Retrieve every line of the data holding the word "camera".
### Dataset
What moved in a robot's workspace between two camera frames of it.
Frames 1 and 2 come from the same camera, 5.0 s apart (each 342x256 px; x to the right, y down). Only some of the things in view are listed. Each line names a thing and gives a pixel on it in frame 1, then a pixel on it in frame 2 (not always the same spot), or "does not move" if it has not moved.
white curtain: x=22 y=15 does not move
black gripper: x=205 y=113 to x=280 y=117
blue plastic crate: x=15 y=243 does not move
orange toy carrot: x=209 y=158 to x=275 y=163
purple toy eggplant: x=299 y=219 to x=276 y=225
######
--- Result of this task ---
What moved in a robot's workspace between two camera frames of it.
Frames 1 and 2 come from the same camera, 5.0 s apart (each 342x256 px; x to the right, y down). Only some of the things in view are listed. Each line names a thing and gives a pixel on it in frame 1, then a pixel on it in frame 2 (not always the same spot), or "does not move" if it has not moved.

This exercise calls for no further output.